*WHAT NEEDS TO BE DONE*:
When you spot the word "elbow" in a line of the data below, copy that line.

--

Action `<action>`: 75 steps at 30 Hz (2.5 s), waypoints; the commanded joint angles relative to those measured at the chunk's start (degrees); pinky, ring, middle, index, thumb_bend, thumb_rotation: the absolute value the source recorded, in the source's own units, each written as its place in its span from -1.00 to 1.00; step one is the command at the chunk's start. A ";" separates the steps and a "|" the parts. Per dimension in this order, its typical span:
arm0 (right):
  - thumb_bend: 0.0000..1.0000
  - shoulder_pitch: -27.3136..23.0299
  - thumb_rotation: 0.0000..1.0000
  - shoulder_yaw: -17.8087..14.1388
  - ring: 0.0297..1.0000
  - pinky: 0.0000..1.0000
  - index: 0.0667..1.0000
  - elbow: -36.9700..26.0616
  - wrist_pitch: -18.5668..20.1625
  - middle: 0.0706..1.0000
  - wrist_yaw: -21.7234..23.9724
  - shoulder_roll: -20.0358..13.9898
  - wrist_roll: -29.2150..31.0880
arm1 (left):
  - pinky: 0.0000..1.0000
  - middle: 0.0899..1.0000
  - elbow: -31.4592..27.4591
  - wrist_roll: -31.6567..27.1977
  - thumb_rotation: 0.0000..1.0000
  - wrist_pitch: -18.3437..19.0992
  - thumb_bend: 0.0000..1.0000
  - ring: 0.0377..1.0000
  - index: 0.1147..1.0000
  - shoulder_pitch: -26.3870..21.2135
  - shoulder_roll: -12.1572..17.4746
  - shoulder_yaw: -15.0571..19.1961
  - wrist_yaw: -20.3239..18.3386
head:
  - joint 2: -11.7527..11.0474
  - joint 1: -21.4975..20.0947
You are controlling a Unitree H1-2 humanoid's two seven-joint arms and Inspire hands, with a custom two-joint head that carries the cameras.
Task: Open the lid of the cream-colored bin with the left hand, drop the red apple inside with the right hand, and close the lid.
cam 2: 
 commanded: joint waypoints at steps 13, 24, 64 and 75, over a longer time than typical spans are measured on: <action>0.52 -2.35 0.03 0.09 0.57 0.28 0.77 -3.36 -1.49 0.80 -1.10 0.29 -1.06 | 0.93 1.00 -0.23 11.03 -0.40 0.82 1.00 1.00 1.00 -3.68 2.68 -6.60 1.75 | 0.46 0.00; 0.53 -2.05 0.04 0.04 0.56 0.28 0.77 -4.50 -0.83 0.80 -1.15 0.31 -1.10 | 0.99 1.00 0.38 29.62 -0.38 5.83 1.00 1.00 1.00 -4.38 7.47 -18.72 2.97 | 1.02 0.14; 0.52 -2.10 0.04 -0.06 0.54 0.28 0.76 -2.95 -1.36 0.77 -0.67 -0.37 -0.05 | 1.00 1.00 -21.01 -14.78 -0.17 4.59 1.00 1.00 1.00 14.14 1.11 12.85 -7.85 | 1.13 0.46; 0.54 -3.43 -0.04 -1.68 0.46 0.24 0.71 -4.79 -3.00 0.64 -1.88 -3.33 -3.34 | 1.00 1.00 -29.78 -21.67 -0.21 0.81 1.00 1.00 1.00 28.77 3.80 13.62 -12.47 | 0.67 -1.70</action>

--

*RESULT OF THE EXERCISE*:
  - elbow: -36.9700..26.0616
  - elbow: -31.4592..27.4591

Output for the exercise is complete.